柳元洵斟酌片刻,捡了些能说的,“前些日子寻到一批账册,记载了十年前的涉案官员。上面……没有令尊的名字。”
她听清了柳元洵的话,可一时竟不敢随意理解,只能颤着声音发问:“您,您的意思是说,我父亲是被冤枉的吗?”
“还需详查。”柳元洵温和地看着她,道:“但这是目前最要紧的证据,如果那里面记载了当年那批粮食的买卖流向,且的确与你父亲无关,那冯家的冤屈便能洗脱了。”

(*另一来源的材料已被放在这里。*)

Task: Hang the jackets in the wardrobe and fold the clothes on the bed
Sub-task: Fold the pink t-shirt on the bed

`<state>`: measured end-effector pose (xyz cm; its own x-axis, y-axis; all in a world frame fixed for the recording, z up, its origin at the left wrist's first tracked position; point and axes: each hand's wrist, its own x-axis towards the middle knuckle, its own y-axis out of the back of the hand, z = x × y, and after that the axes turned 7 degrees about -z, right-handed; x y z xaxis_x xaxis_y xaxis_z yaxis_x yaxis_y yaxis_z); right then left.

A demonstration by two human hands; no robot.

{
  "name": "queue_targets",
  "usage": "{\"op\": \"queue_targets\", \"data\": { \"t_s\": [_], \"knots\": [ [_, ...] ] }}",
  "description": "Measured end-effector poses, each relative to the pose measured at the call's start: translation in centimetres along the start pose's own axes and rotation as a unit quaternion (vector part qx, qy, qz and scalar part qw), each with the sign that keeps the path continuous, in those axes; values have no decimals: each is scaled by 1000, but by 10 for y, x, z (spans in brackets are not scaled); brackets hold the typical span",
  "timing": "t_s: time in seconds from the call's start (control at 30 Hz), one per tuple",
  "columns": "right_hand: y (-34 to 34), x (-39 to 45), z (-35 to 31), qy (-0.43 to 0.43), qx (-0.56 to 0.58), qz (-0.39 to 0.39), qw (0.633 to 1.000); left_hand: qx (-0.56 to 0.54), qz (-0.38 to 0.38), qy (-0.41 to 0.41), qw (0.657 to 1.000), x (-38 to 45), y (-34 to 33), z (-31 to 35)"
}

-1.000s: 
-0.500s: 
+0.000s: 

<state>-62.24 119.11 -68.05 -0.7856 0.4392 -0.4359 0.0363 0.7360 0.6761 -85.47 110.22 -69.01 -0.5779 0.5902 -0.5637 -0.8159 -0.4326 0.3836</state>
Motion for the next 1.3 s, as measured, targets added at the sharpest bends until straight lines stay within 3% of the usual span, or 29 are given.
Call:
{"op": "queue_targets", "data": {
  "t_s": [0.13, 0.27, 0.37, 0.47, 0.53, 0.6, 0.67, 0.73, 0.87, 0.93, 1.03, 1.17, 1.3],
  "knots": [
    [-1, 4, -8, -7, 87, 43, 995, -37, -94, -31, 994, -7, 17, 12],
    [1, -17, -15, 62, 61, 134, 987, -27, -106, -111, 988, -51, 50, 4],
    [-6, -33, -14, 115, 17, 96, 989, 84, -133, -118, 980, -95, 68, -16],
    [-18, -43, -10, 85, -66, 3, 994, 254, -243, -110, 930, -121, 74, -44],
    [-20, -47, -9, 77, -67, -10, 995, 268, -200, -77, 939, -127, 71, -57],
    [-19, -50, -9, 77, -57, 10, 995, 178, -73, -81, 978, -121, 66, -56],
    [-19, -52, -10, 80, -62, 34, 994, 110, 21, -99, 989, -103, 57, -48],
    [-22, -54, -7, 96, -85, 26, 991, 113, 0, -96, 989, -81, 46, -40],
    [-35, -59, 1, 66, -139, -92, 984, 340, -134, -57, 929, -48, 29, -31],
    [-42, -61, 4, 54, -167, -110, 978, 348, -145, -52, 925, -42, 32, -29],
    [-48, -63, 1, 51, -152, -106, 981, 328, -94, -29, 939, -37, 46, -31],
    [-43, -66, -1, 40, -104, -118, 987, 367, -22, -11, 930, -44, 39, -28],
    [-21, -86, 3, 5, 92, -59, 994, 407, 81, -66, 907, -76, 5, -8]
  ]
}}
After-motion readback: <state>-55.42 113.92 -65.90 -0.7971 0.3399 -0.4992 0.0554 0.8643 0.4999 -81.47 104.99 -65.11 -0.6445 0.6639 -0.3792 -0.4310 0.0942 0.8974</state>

凝碧咬紧牙关,两腮的肉都在颤,她浑身发软,下意识扶住了桌子,双眼直愣愣地望着柳元洵,与年龄不符的苍老眼眸里,缓缓滚下两行清泪。
柳元洵道:“本不打算提前与你说,可转念一想,什么都不知道反倒更煎熬。你且放宽心,那么多年都过来了,还怕这一年半年的吗?”
凝碧怔怔点着头,整个人像傻了一般,只知道站在桌边流泪。
“时候不早了,回去之后好好睡一觉吧,若是睡不着,就去淩晴那里要束安神香。”
凝碧已经彻底失掉了反应能力,只知道随着柳元洵的指令而动作,她一步一步地往外挪,直至走到门前才如梦初醒。她转身跪地,向柳元洵重重磕了个头,“王爷大恩,奴婢此生无以为报,唯愿您平安康泰,长命百岁。”
“起来吧,”柳元洵浅笑道:“等案子水落石出,且冯源远真的无罪,你若还想报答,就留在王府做绣娘吧。再者,淩晴也是个大姑娘了,身边没个女子照拂到底不妥,有你在府里,也能多照看她两分。”
凝碧猛地抬头看向柳元洵,茫然而空洞的眼神中,兀地亮起一道连她自己都没有察觉的光。
柳元洵却只是淡笑着看她,轻柔的眸光如往昔般平静,却轻而易举洞穿了她所有的心思,并以报恩之名,为她铺开一条干净的活路。
柳元洵朝她轻轻挥手,“回去吧,好好歇一歇,说不定等你醒来,天就刚好亮了。”